### WHAT THE EXERCISE ASKS
Restate word for word the line containing "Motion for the" and each line that follows it, through the last line below, and nothing else.

★ ★ ★ ★

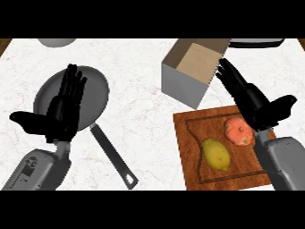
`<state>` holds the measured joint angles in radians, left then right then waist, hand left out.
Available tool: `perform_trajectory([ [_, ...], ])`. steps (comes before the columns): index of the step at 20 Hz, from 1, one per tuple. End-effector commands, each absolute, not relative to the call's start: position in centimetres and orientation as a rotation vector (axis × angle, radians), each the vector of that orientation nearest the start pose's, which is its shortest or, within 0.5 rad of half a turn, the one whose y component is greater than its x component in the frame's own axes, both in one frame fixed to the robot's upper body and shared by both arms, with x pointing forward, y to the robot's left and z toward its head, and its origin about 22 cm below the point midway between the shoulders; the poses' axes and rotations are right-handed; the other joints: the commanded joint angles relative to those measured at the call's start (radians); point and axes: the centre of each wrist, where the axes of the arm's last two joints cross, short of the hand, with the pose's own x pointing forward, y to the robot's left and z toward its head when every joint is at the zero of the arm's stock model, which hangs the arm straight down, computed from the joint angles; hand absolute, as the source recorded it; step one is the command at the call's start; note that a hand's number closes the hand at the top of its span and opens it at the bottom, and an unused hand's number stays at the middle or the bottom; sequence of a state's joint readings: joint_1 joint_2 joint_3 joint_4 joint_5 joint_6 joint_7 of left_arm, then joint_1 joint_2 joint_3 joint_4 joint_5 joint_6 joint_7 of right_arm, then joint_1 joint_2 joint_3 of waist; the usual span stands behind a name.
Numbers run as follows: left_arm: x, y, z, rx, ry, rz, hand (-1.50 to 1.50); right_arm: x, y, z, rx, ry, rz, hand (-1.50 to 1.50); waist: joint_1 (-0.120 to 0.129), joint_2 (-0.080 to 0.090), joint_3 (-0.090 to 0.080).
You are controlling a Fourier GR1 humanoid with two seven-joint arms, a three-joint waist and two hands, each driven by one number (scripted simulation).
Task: Pick the squash from the cutting board and place it in the cardboard box
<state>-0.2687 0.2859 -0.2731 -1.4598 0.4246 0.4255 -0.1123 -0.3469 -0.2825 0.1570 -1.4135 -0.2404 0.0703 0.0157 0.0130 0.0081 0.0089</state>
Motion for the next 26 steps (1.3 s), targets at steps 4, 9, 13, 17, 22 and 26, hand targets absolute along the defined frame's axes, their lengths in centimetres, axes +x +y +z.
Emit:
perform_trajectory([
  [4, 28.7, 22.2, 3.9, 0.059, -1.664, -0.233, 0.0, 28.0, -26.4, 3.0, -0.031, -1.535, 0.298, -1.5, -0.039, -0.013, -0.008],
  [9, 28.4, 22.2, 3.3, 0.041, -1.618, -0.342, 0.0, 27.4, -31.4, 3.6, -0.559, -1.53, 0.694, -1.5, -0.077, -0.012, -0.018],
  [13, 28.6, 22.1, 3.2, 0.024, -1.59, -0.384, 0.0, 24.3, -31.3, 2.0, -0.779, -1.583, 0.939, -1.5, -0.084, -0.017, -0.013],
  [17, 27.3, 21.5, 2.1, -0.004, -1.58, -0.42, 0.0, 21.7, -31.3, 3.7, -0.959, -1.624, 1.038, -1.5, -0.062, -0.021, -0.012],
  [22, 27.6, 21.4, 3.0, 0.009, -1.604, -0.433, 0.0, 17.5, -29.4, 9.1, -0.982, -1.505, 1.082, -1.5, -0.049, -0.018, -0.012],
  [26, 28.3, 21.1, 3.5, -0.008, -1.585, -0.426, 0.0, 16.2, -28.0, 12.8, -0.855, -1.351, 1.171, -1.5, -0.041, -0.013, -0.012],
])
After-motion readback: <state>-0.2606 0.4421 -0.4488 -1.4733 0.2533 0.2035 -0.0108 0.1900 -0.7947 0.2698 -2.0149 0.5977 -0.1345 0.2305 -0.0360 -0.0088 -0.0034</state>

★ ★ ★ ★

### OUTPUT FOR THIS EXERCISE
Motion for the next 26 steps (1.3 s), targets at steps 4, 9, 13, 17, 22 and 26, hand targets absolute along the defined frame's axes, their lengths in centimetres, axes +x +y +z.
Emit:
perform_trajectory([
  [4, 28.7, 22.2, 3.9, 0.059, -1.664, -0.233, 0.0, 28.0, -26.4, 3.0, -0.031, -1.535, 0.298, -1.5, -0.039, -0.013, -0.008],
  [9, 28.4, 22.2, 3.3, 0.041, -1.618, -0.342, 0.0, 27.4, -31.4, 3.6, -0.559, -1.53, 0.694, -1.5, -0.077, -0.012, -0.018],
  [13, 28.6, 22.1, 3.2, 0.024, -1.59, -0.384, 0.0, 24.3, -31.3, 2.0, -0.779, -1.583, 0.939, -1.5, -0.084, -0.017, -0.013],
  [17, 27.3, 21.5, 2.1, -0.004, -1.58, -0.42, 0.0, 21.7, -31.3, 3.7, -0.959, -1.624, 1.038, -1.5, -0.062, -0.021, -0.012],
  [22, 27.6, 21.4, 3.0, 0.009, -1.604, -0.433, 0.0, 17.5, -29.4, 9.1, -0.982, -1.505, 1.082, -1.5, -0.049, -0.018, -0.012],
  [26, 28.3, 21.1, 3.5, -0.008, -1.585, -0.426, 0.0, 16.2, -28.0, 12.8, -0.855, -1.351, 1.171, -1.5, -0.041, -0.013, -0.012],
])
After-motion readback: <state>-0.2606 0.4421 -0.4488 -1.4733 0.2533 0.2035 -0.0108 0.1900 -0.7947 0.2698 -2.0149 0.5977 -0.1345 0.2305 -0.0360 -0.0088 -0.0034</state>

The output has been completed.